## What this task involves
Take the lines below beginning at the line that has "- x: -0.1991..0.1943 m" and stopping after the line that has "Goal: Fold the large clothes", and print them exactly as they are, with no other lines.

++++++++

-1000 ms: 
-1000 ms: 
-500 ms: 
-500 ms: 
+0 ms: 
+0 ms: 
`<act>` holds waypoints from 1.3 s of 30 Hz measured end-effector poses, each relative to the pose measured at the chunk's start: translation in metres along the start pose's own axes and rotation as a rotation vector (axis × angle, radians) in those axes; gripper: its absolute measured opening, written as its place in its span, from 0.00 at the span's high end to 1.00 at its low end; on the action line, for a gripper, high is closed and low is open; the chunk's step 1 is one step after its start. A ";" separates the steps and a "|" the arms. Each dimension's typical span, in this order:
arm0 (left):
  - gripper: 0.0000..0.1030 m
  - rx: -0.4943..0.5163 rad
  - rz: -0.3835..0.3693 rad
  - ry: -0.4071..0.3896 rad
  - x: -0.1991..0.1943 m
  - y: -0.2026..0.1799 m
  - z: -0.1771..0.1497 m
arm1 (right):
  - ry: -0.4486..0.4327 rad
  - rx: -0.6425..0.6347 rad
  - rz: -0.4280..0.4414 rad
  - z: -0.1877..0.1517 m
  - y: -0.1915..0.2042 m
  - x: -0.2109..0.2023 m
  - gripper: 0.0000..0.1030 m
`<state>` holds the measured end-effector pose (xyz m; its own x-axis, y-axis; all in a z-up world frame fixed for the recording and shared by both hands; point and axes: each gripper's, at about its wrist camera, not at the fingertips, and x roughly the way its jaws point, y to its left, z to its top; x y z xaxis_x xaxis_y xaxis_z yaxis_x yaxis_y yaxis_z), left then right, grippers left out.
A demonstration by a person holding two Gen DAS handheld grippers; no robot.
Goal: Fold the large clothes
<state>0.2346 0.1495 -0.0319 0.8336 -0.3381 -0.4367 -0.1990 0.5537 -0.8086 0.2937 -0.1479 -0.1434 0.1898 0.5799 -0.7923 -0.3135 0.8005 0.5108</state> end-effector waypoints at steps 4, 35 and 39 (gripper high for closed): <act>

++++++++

## Result of the exercise
  - x: -0.1991..0.1943 m
  - y: -0.2026..0.1799 m
  - z: -0.1771..0.1497 m
arm1 (right):
  - ry: -0.4486..0.4327 rad
  - rx: -0.6425..0.6347 rad
  - rz: -0.4280..0.4414 rad
  - z: -0.1877..0.1517 m
  - y: -0.1915..0.2042 m
  - x: -0.2109..0.2023 m
  - gripper: 0.0000..0.1030 m
`<state>` holds the measured end-effector pose (xyz m; its own x-axis, y-axis; all in a z-up world frame fixed for the recording and shared by both hands; point and axes: each gripper's, at about its wrist camera, not at the fingertips, and x roughly the way its jaws point, y to its left, z to its top; x y z xaxis_x xaxis_y xaxis_z yaxis_x yaxis_y yaxis_z), left then right, grippers left out.
A demonstration by a person holding two Gen DAS handheld grippers; no robot.
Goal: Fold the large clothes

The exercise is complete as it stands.